# [The task]
Copy exactly the lines of the material below, starting with the first and including the line that holds "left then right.".

# [Records provided]
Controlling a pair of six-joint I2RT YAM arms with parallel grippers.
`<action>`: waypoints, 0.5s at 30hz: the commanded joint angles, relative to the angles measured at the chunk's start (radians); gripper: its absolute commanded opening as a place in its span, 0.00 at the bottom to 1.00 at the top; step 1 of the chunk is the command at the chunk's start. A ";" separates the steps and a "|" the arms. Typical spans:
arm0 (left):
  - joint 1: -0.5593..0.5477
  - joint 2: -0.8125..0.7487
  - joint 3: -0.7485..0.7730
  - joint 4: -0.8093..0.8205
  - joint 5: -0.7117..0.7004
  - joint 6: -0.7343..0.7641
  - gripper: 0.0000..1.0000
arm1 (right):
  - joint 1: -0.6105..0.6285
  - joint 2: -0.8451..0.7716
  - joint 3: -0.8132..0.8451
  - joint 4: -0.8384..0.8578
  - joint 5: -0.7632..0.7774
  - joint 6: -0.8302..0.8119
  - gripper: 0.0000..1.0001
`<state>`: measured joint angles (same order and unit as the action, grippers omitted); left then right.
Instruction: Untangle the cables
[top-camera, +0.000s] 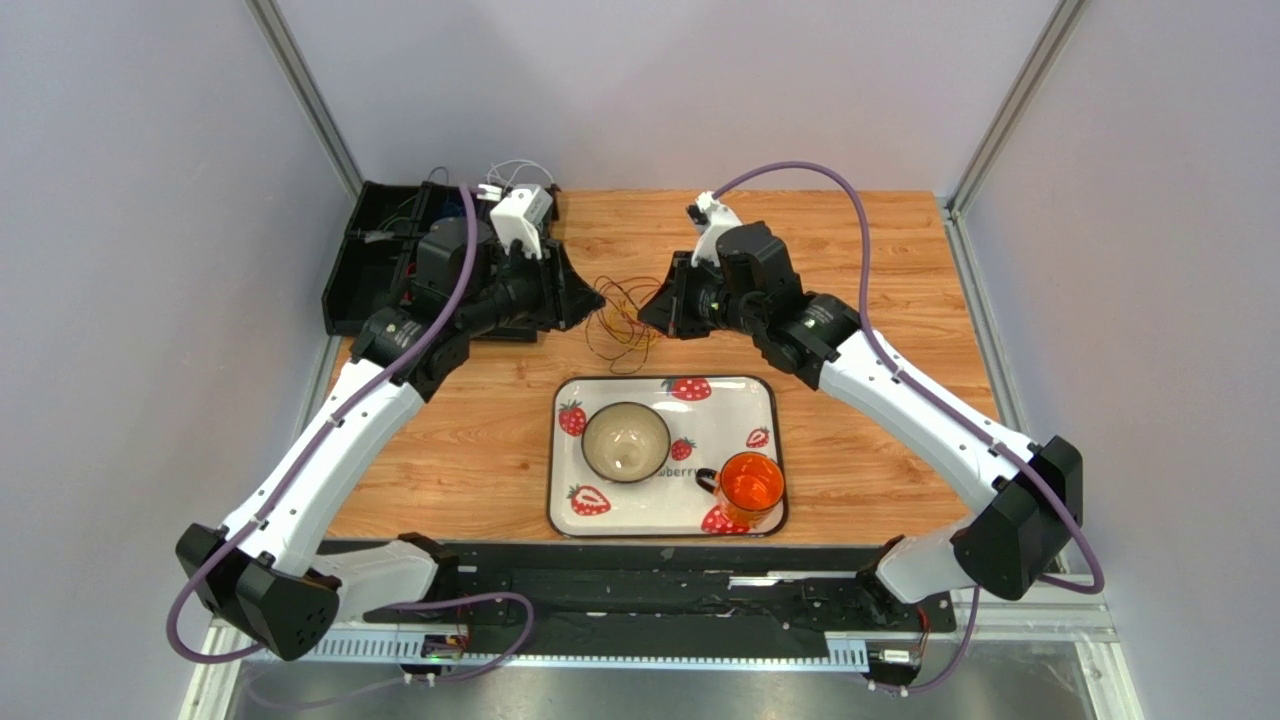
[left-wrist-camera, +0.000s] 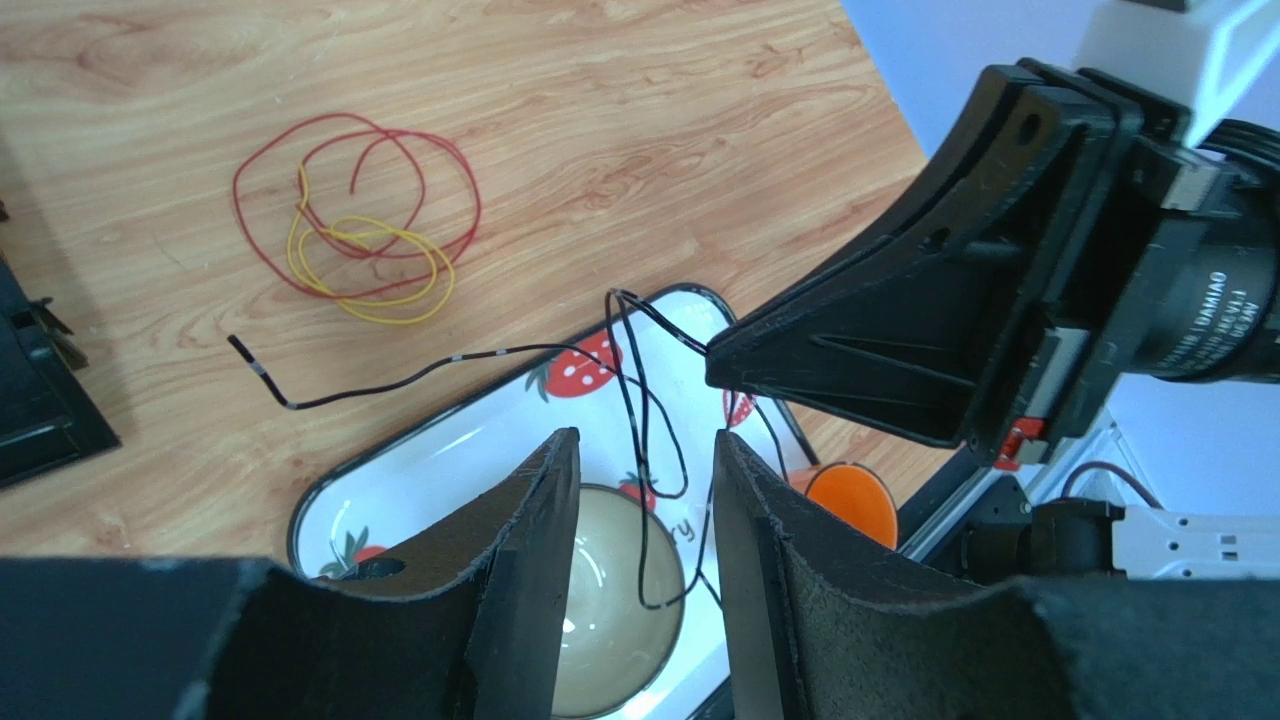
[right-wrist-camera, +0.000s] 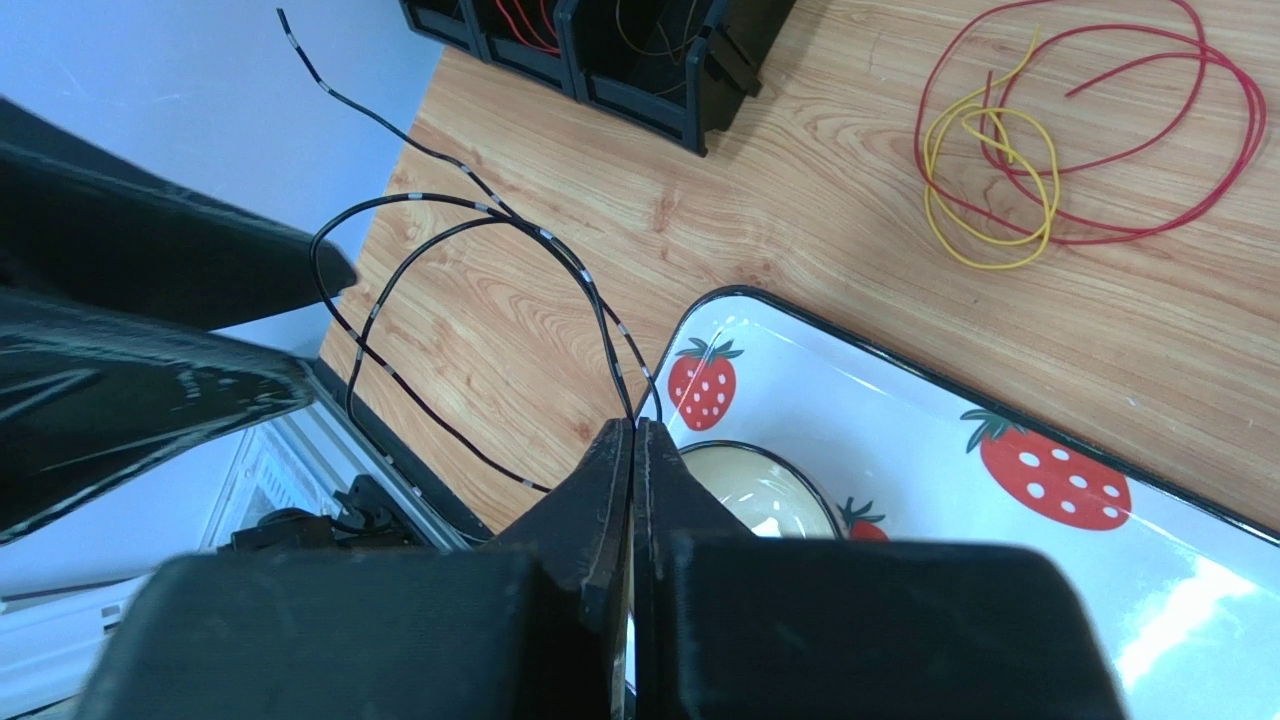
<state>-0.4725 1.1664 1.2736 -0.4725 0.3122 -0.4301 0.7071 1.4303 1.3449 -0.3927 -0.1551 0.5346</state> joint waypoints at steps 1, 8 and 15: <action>-0.021 0.006 0.013 0.032 -0.012 -0.022 0.44 | 0.012 -0.034 0.008 0.054 -0.024 0.015 0.00; -0.035 0.018 0.013 0.029 -0.035 -0.013 0.00 | 0.015 -0.033 0.008 0.068 -0.043 0.030 0.00; -0.035 0.016 0.059 -0.015 -0.073 0.020 0.00 | 0.017 -0.074 -0.023 0.068 0.011 0.030 0.58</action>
<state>-0.5037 1.1839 1.2728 -0.4767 0.2779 -0.4397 0.7177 1.4212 1.3331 -0.3653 -0.1795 0.5674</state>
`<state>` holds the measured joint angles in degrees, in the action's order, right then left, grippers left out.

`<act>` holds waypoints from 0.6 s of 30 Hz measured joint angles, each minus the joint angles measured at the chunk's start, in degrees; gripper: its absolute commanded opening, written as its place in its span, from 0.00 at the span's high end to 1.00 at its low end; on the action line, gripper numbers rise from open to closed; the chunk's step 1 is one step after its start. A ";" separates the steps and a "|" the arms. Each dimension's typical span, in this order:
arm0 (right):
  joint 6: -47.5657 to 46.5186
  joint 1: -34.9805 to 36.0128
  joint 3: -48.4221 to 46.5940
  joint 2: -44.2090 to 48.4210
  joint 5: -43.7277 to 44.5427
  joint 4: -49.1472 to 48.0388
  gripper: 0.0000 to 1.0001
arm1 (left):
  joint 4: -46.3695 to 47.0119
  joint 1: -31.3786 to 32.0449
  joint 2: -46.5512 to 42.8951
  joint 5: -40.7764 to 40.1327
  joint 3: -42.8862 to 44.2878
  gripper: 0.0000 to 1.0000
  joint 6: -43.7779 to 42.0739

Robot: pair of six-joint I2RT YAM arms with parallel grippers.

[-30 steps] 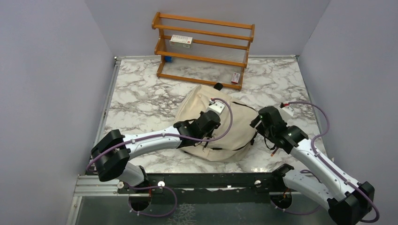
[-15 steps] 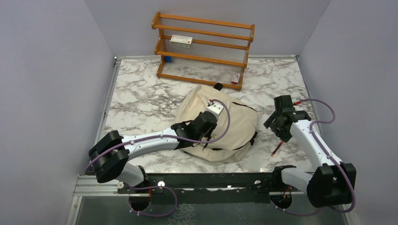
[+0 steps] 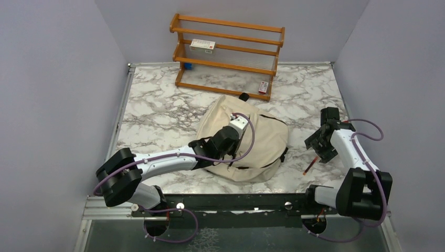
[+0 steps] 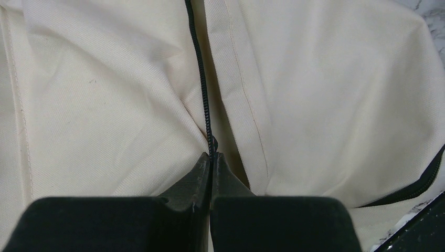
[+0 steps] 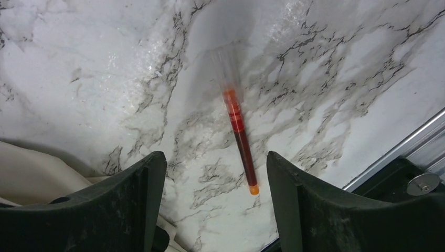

# [Final answer]
Controlling a pair of six-joint I2RT YAM arms with parallel grippers.
`<action>`: waypoints, 0.5s at 30hz: the commanded joint angles, relative to the angles measured at the chunk's start (radians); gripper: its absolute commanded opening as a place in its span, 0.00 at the bottom to 1.00 at the top; step 1 of the chunk is the command at the chunk's start. A ";" separates the steps and a "|" the arms. Typical spans:
arm0 (left):
  - joint 1: -0.5593..0.5477
  - joint 2: -0.8125..0.7487
  - joint 3: -0.7485..0.7730
  - joint 4: -0.8093..0.8205
  - joint 5: -0.7117..0.7004
  - joint 6: -0.7343..0.7641
  - gripper: 0.0000..1.0000
arm1 (right):
  - joint 1: -0.6105..0.6285
  - joint 2: -0.8451..0.7716
  - joint 3: -0.8132..0.8451
  - joint 4: -0.8384..0.8578
  - joint 5: -0.7632..0.7774
  - joint 6: -0.8302..0.8119
  - gripper: 0.0000..1.0001
`<state>`: measured joint angles (same order and unit as the action, grippers omitted); left then right.

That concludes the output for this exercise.